Social categorization is assumed to be a more complex process than object categorization in that social objects are variables, dynamic, interactive and therefore less predictable. As with non-social categories, members of a social category share common features, though some members are more prototypical than others.

On the whole, however, category inclusion in the social world is a more variable process which is shaped and influenced by a multitude of factors. Categorizing people and events allows us to simplify and structure the social world and thus anticipate future behavior and experiences. Some predictability and coherence is thereby given to our everyday social interactions.

The prototype approach to category representation has been a very influential account of how social stimuli are stored and represented in memory. However, more recently it has been suggested that categories may not only be represented by some averaged abstraction, but by a number of specific and concrete instances or ‘exemplars’ of the category which have been encountered (Smith, 1998).

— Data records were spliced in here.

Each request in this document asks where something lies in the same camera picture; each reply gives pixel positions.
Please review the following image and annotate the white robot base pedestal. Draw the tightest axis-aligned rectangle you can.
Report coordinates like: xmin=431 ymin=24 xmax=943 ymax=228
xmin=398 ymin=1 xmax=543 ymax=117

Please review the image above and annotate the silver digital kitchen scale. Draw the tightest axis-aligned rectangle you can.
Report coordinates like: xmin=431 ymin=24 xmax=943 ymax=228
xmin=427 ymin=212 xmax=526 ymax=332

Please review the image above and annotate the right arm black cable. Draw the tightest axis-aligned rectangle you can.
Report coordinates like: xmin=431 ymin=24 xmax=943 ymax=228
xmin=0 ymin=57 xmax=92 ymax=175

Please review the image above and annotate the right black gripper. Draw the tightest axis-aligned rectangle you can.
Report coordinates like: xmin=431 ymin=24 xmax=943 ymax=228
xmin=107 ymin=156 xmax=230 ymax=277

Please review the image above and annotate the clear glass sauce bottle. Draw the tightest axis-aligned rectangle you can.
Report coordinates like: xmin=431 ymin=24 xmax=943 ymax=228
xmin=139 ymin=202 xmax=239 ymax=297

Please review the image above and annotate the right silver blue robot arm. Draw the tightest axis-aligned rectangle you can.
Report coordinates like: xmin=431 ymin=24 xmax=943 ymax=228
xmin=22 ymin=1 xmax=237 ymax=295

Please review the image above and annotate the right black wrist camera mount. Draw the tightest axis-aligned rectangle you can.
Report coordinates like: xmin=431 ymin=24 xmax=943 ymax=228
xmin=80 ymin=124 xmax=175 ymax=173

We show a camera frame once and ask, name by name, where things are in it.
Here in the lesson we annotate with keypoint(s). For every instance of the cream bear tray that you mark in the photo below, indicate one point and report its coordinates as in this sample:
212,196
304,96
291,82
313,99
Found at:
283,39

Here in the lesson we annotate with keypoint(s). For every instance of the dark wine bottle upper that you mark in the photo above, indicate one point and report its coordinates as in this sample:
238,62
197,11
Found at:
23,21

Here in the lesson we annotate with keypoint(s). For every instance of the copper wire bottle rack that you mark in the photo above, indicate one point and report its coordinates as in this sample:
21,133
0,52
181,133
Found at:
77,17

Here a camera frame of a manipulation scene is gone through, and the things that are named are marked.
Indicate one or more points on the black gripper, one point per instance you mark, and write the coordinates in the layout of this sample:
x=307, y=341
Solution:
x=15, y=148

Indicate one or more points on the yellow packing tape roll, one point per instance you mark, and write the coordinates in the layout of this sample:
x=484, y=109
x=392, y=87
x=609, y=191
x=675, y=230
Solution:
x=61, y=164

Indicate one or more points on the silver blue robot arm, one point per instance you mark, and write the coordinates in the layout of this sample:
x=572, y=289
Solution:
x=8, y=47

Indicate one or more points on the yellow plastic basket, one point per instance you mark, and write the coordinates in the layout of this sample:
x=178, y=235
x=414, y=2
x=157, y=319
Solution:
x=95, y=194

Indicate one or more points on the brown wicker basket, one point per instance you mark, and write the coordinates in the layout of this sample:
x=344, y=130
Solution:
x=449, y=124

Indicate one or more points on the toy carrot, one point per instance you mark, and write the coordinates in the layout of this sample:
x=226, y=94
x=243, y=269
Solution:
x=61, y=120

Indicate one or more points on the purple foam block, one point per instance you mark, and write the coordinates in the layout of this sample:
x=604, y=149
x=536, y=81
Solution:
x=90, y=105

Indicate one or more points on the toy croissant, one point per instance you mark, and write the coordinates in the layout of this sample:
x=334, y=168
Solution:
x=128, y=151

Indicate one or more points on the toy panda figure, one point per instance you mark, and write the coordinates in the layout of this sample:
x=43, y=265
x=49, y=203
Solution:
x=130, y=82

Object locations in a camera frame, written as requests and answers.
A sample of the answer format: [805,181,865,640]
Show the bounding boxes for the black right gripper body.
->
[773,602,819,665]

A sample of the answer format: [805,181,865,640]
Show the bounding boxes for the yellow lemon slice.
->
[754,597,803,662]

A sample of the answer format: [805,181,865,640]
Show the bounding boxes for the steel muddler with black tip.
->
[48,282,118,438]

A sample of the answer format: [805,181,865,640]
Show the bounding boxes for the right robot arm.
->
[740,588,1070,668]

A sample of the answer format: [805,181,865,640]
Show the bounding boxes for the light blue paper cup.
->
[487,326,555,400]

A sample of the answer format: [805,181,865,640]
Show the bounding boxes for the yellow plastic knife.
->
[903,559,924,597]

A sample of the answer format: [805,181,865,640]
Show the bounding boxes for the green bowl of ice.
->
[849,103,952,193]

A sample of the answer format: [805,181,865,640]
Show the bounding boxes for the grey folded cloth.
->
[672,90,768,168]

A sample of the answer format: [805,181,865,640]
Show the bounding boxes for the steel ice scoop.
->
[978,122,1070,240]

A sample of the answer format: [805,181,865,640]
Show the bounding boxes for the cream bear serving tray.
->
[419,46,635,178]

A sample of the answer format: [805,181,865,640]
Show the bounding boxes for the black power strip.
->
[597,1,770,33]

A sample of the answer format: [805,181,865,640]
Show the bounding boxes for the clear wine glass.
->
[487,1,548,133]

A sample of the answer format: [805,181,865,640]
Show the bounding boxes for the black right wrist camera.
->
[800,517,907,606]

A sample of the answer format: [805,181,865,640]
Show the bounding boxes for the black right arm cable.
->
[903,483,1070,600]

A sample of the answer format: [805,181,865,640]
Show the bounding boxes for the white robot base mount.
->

The exemplar approach to category representation has considerable advantages over the prototype view in that it is able to account for the variability and diversity of instances contained within a general category.

For example, arriving at an abstracted average of two very different politicians such as Barack Obama and Sarah Palin may be too cognitively demanding. These extreme instances may be better represented as concrete exemplars within an overall general category of ‘politician’.

Exemplars, therefore, serve as more specific and concrete reference points. People probably rely on a combination of prototype and exemplar-based representations, depending on the social object in question and the conditions under which the information is processed (Hamilton & Sherman, 1994; Smith, 1998).